Catathymic homicide involves a “narrowing of the mind,” Meloy said, where the person feels the only option is suicide, homicide or both.
Schaffhausen was emotionally dependent on his ex-wife Jessica Schaffhausen, Meloy said, and in his mind their daughters represented that dependent link.
After Schaffhausen killed the girls, his attempts to care for them “goes to the heart of the catathymia,” Meloy said. “How could somebody have these two states of mind and go from one to the other in such close proximity? … That goes to the heart of the issue of a lack of substantial capacity to conform his conduct to the requirements of the law.”
Meloy said he believes Schaffhausen knew killing was wrong but couldn’t control himself.
Meloy testified that Schaffhausen told him he didn’t have thoughts or feelings when cutting the girls’ throats, a condition that Meloy said is seen in military combat.
“If the feelings are intense enough, we don’t feel,” Meloy said. “We dissociate … it’s like we’re observing ourselves.”
Later, he said, Schaffhausen seemed to be relieved.
“He did report to me in my interviews a sense of relief because now he’d done something that he could actually suffer for having done,” Meloy said.
Under an afternoon of cross-examination, prosecutor Gary Freyberg raised questions about inconsistencies in Schaffhausen’s accounts of the crimes and the threats leading up to them.

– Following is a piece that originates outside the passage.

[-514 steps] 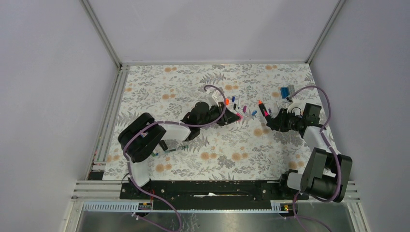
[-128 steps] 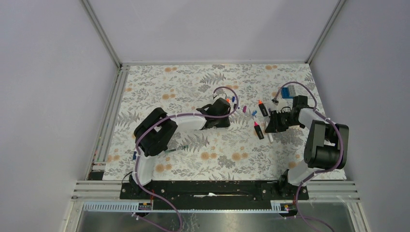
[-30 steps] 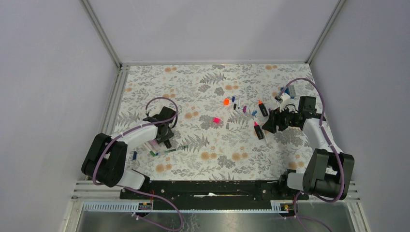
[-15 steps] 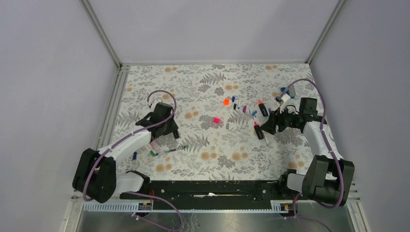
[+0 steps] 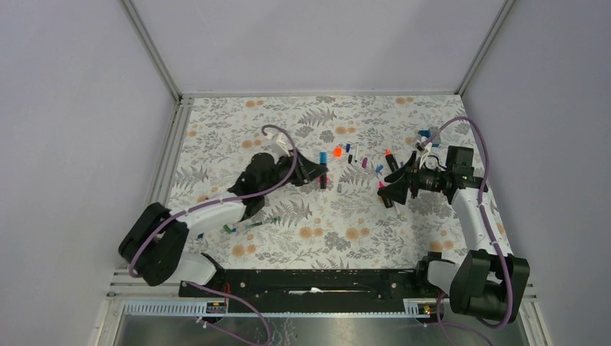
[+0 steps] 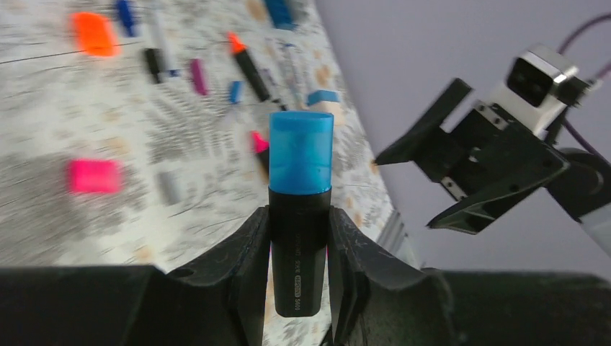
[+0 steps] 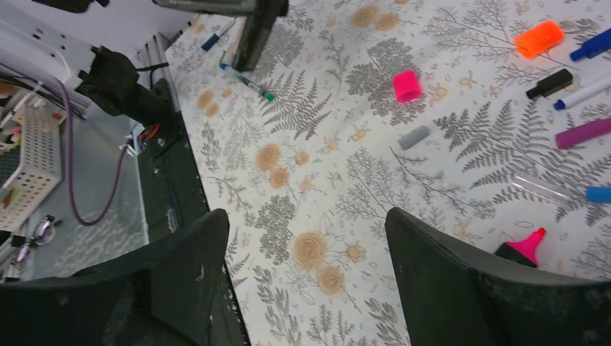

He also questioned Meloy about Schaffhausen’s actions that appeared to plan the crimes and the choices made by Schaffhausen at the time.
Schaffhausen had spilled gas in the house — one of his fantasies was to burn himself and his children in the house, Meloy said — but he turned off the switch to the furnace, Meloy acknowledged.
“I don’t think he wanted to die at that point,” Meloy said.
“He had the capacity to think about conduct and control his conduct when his own skin was at stake, didn’t he?” Freyberg asked.
Defense attorneys were discussing their next moves Tuesday night, including whether Schaffhausen could take the stand.